### Task brief
From the first line of the entries below to the line with "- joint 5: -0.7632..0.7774", give each line again exactly.

### Material for this exercise
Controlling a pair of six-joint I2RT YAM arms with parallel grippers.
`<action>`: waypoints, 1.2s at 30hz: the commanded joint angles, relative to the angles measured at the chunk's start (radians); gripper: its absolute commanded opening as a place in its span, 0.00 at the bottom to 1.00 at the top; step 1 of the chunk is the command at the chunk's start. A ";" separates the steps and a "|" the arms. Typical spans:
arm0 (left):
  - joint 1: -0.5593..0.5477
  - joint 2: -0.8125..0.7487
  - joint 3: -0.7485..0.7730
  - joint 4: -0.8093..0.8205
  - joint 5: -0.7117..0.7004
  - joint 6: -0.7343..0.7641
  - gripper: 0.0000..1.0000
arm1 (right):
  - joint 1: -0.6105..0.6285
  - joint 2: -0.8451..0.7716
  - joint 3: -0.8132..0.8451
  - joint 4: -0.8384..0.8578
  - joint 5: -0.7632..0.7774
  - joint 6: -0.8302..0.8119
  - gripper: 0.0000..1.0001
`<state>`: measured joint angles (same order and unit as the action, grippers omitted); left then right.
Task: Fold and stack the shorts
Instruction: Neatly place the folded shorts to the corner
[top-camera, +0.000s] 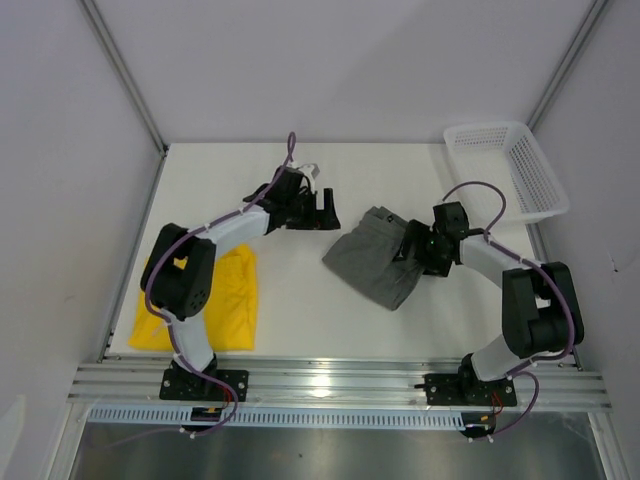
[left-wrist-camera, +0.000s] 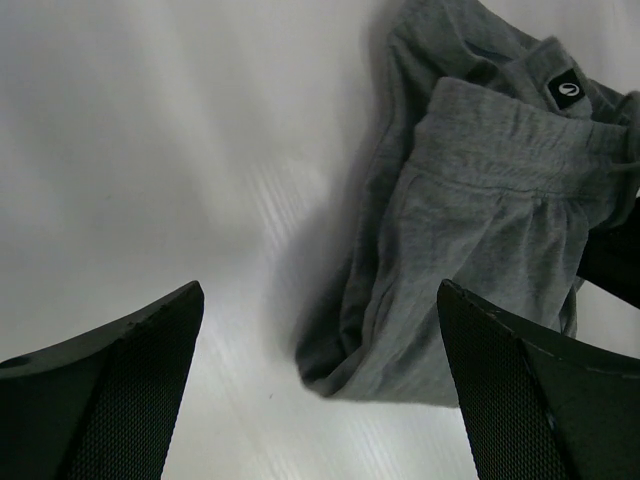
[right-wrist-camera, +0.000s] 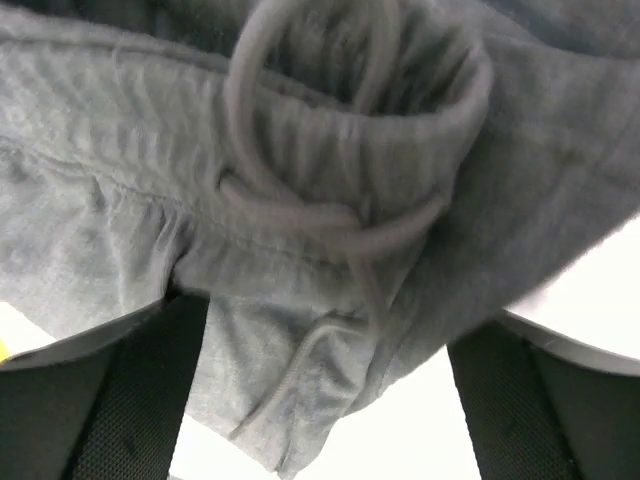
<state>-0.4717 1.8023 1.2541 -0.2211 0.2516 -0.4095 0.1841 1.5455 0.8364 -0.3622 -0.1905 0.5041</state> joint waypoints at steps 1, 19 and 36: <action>-0.042 0.072 0.080 0.098 0.060 -0.006 0.99 | 0.000 0.035 0.017 0.003 -0.020 -0.101 1.00; -0.064 0.229 0.113 0.175 0.097 -0.095 0.99 | -0.008 0.008 -0.042 0.135 0.019 0.002 0.45; -0.108 0.368 0.168 0.167 0.132 -0.184 0.79 | 0.005 0.094 0.064 0.109 0.105 -0.062 0.21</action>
<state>-0.5556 2.1277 1.4075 -0.0208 0.3737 -0.5697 0.1822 1.6287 0.8619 -0.2562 -0.1253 0.4679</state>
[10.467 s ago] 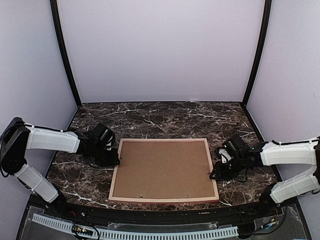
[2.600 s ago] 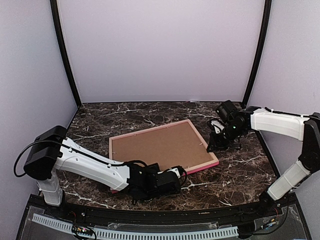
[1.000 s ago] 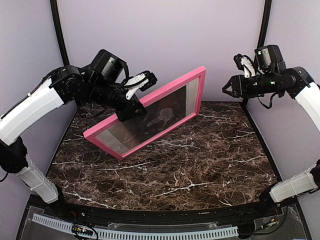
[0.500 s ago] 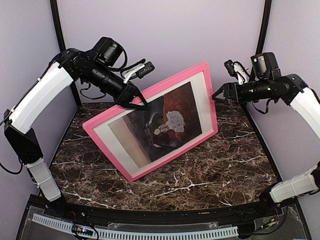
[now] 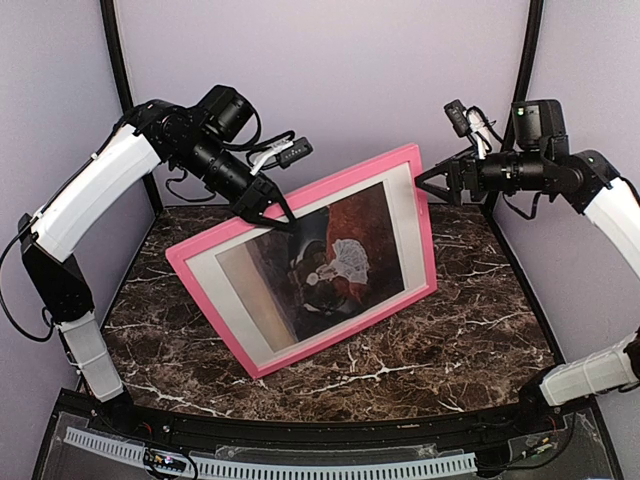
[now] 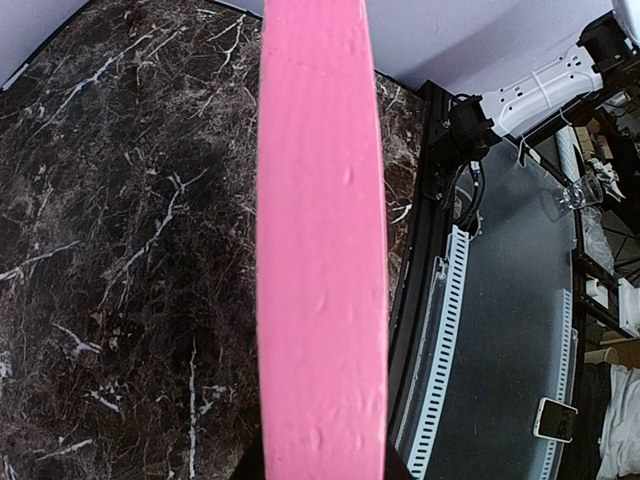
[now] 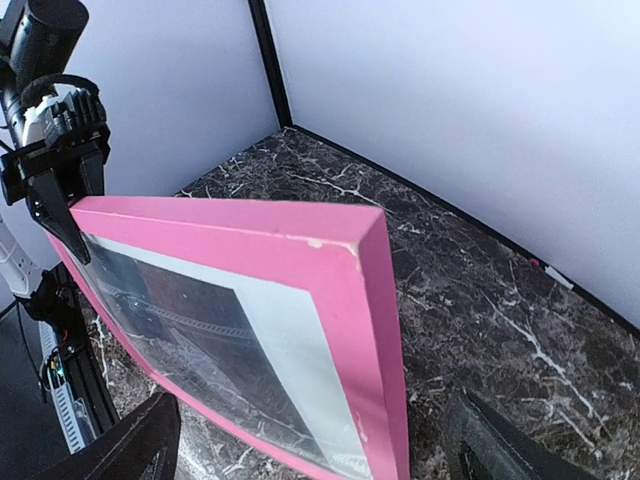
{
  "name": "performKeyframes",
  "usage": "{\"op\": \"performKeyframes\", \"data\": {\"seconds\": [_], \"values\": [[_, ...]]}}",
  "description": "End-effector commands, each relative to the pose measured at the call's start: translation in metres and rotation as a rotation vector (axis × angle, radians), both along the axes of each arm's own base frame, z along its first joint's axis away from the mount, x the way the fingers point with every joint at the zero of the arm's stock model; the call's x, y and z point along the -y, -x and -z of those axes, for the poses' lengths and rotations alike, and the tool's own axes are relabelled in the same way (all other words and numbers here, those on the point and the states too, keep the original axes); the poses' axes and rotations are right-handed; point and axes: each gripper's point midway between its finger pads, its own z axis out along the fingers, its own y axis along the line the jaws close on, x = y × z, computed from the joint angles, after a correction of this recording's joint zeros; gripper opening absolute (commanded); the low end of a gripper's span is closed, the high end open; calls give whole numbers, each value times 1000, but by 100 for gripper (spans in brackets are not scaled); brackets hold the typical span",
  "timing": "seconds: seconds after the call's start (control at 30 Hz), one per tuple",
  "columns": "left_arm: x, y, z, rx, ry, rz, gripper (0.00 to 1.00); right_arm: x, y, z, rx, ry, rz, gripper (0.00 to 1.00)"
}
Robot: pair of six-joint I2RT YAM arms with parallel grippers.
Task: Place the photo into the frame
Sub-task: Pass from the left arm to the right
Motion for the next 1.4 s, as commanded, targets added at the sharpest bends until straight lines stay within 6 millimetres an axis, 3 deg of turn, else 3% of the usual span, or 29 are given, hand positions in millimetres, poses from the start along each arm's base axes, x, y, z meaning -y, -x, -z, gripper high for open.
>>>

### Task answer
Controlling a pair of six-joint I2RT YAM arms with parallel grippers.
`<action>`: waypoints, 1.2s at 30hz: the commanded joint angles, relative to the angles measured at the chunk's start (radians); gripper: its absolute commanded opening as a place in its span, 0.00 at the bottom to 1.00 at the top; step 1 of the chunk is the command at the chunk's start. A ";" separates the steps and a "|" the arms. Typical spans:
arm0 (left):
  - joint 1: -0.5593..0.5477
  - joint 2: -0.8125..0.7487
  - joint 3: -0.7485..0.7730
  - joint 4: -0.8093..0.8205
  - joint 5: -0.7117..0.7004
  - joint 6: -0.7343..0.7641
  - gripper: 0.0000..1.0000
arm1 (right):
  - joint 1: -0.6105..0.6285
  - joint 2: -0.8451..0.7716
  - joint 3: -0.8132..0.8451
  - joint 4: -0.8384..0.8578
  - joint 5: -0.7632..0.7774

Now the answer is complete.